Electrophysiological and Pharmacological Characterization of Human Inwardly Rectifying K ir 2.1 Channels on an Automated Patch-Clamp Platform.

Inwardly rectifying I _K1 potassium currents of the heart control the resting membrane potential of ventricular cardiomyocytes during diastole and contribute to their repolarization after each action potential. Mutations in the gene encoding K _ir 2.1 channels, which primarily conduct ventricular I _K1 , are associated with inheritable forms of arrhythmias and sudden cardiac death. Therefore, potential iatrogenic inhibition of K _ir 2.1-mediated I _K1 currents is a cardiosafety concern during new drug discovery and development. K _ir 2.1 channels are part of the panel of cardiac ion channels currently considered for refined early compound risk assessment within the Comprehensive in vitro Proarrhythmia Assay initiative. In this study, we have validated a cell-based assay allowing functional quantification of K _ir 2.1 inhibitors using whole-cell recordings of Chinese hamster ovary cells stably expressing human K _ir 2.1 channels.
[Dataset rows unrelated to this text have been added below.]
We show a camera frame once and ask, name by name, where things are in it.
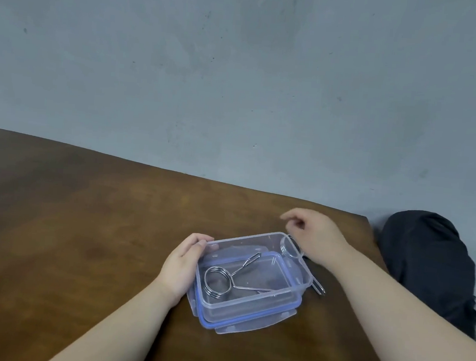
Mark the person's left hand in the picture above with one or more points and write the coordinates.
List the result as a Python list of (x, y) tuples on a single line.
[(180, 266)]

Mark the person's right hand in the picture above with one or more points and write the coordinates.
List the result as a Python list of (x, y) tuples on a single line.
[(320, 236)]

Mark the person's left thumb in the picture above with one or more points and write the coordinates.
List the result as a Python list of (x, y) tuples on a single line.
[(198, 246)]

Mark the person's right thumb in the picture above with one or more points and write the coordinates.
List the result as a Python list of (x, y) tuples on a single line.
[(296, 231)]

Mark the clear plastic food container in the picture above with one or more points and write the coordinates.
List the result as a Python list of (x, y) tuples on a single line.
[(254, 286)]

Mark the person's left forearm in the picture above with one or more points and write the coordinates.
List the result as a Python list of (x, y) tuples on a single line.
[(115, 329)]

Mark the person's right forearm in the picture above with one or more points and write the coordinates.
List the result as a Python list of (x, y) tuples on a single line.
[(399, 318)]

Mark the metal spring collar clip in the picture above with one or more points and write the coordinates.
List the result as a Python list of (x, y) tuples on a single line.
[(214, 282), (288, 248)]

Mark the clear lid with blue seal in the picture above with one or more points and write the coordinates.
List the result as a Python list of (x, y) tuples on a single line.
[(226, 323)]

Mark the person's dark trouser leg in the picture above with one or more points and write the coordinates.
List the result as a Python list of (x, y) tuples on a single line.
[(424, 263)]
We reproduced key electrophysiological and pharmacological features known for native I _K1 , including current enhancement by external potassium and voltage- and concentration-dependent blockade by external barium. Furthermore, the K _ir inhibitors ML133, PA-6, and chloroquine, as well as the multichannel inhibitors chloroethylclonidine, chlorpromazine, SKF-96365, and the class III antiarrhythmic agent terikalant demonstrated slowly developing inhibitory activity in the low micromolar range. The robustness of this assay authorizes medium throughput screening for cardiosafety purposes and could help to enrich the currently limited K _ir 2.1 pharmacology.